In the material beneath, how many lines contain the word "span"? Give the count alone.

* PROVIDED RECORDS
★ ★ ★ ★ ★

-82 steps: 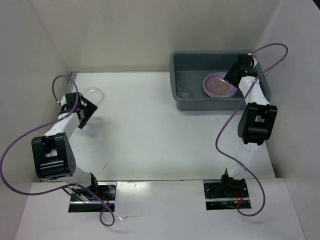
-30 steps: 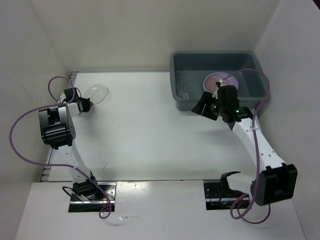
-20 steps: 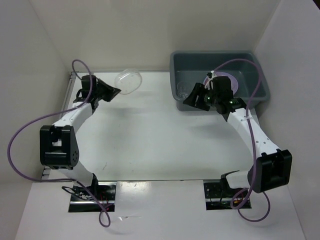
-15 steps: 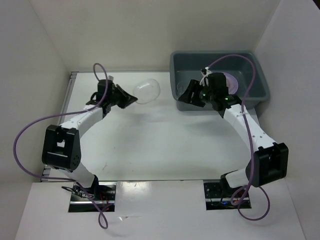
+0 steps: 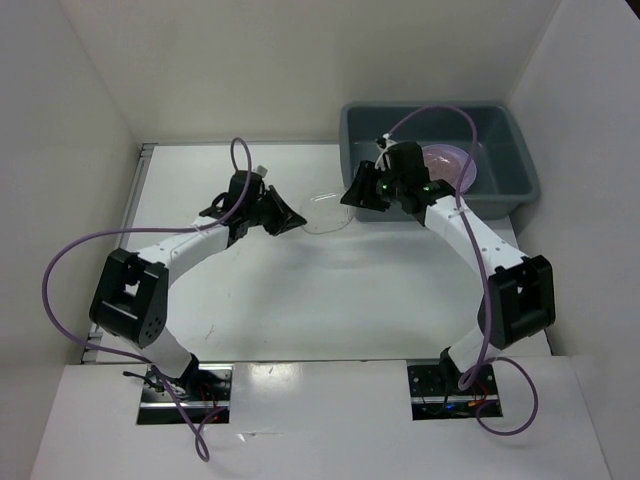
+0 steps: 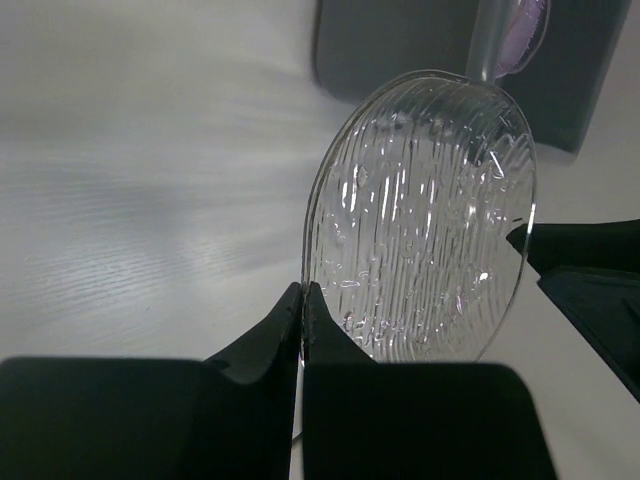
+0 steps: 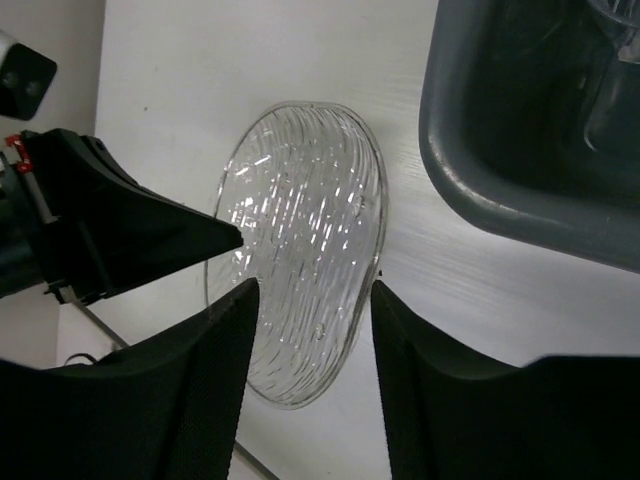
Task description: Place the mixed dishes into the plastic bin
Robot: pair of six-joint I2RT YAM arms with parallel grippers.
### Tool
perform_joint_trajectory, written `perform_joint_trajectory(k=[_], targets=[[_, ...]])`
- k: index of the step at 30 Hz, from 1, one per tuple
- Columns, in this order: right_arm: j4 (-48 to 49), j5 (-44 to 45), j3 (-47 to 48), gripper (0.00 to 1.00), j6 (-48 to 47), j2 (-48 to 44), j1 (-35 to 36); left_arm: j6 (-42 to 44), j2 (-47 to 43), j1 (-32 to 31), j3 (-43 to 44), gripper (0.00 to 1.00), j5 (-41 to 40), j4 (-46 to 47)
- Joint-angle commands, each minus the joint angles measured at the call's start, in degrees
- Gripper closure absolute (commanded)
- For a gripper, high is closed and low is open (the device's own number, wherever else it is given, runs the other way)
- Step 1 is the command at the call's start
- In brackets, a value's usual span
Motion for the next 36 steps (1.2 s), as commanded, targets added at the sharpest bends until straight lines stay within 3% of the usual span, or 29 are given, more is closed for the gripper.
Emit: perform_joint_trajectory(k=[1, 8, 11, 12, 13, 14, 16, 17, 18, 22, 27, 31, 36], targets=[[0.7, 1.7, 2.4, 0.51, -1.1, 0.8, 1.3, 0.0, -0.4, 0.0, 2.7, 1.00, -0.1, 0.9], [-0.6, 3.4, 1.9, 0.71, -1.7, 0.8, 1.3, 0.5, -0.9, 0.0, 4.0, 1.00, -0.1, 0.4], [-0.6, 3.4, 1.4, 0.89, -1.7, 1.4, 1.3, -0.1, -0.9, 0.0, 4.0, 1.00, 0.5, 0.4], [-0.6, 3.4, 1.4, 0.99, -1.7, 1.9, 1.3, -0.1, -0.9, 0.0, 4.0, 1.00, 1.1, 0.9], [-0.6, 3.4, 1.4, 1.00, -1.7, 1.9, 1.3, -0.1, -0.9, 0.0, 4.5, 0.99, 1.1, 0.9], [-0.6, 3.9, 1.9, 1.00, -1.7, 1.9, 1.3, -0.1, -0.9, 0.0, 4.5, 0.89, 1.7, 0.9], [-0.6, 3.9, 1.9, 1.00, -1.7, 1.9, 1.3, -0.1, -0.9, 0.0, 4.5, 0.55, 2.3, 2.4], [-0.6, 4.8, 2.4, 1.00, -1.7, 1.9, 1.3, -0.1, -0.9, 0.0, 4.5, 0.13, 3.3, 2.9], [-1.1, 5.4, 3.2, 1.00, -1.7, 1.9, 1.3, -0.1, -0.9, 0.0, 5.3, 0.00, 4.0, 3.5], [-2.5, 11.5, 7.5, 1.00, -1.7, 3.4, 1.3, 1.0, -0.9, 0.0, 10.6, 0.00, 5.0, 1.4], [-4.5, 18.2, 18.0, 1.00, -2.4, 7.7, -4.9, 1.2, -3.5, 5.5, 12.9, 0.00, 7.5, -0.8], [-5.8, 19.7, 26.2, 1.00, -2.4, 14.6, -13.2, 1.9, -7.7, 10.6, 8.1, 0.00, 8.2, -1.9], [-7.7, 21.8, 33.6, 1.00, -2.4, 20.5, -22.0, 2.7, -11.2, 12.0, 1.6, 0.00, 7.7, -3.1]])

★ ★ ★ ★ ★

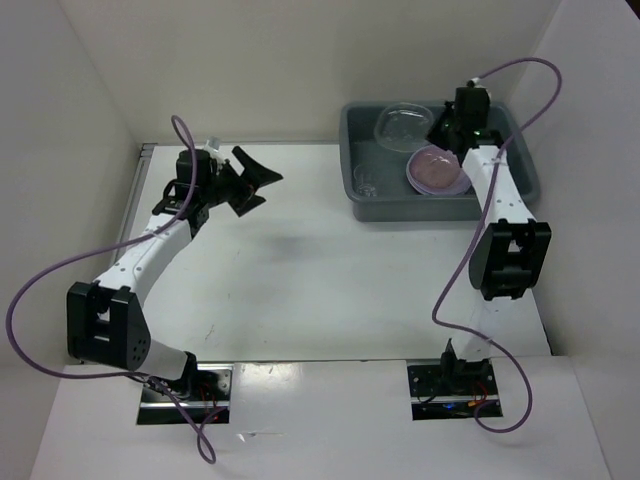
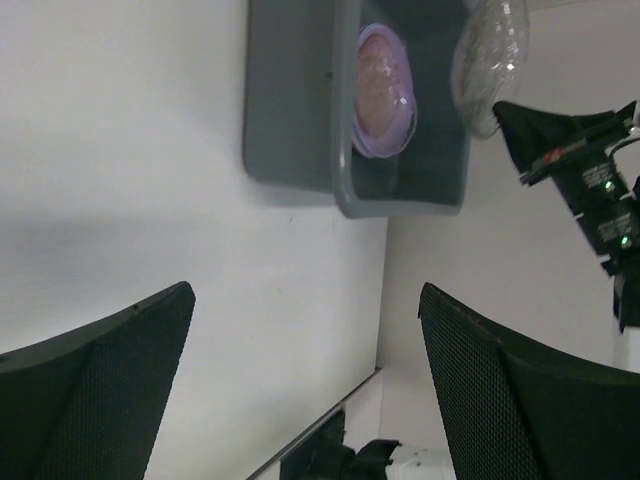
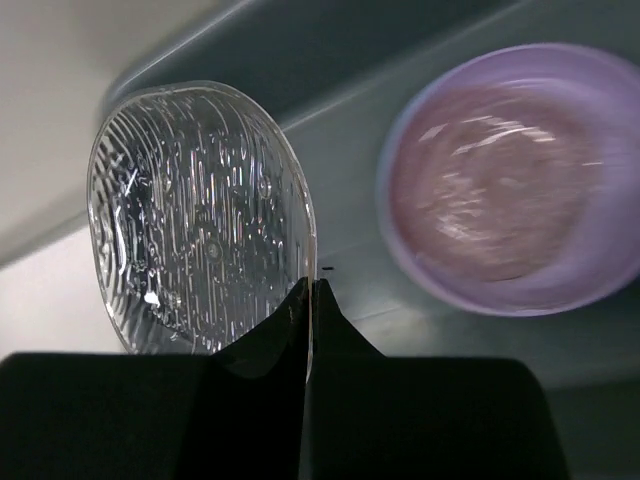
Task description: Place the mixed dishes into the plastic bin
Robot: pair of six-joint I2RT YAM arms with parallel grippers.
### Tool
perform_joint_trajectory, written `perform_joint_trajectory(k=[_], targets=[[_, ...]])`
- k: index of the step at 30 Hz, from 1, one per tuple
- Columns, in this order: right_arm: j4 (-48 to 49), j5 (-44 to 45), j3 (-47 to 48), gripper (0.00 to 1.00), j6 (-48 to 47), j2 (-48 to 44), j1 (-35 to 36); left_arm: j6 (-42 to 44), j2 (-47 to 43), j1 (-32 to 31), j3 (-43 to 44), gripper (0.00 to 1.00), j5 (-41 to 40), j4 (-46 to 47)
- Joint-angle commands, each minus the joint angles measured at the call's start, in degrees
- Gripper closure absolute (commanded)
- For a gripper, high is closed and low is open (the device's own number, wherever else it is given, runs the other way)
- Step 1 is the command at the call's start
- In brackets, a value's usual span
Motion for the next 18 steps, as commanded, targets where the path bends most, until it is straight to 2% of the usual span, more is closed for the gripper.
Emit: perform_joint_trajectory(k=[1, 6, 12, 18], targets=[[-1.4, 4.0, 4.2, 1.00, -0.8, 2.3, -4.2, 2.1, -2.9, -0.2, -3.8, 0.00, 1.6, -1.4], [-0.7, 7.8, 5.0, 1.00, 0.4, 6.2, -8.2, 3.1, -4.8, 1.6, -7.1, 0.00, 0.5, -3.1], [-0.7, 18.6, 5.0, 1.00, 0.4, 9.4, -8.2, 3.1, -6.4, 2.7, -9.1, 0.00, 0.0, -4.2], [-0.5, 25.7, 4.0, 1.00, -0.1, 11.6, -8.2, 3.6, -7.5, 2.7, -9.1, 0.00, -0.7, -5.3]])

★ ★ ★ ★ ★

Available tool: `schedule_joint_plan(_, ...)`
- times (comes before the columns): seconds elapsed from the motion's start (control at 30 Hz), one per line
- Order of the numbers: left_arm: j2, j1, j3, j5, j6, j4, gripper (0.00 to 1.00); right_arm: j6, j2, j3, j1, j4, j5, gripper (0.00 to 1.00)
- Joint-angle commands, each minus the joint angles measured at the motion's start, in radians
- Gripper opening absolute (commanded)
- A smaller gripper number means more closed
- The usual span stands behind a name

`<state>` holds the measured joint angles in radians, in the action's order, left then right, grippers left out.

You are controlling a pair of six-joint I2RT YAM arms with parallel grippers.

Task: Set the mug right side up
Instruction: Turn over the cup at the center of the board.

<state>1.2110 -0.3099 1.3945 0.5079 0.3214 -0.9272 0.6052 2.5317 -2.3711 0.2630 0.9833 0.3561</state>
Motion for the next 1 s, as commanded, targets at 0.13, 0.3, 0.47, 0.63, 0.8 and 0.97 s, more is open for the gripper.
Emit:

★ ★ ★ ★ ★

* EXPECTED ANSWER
5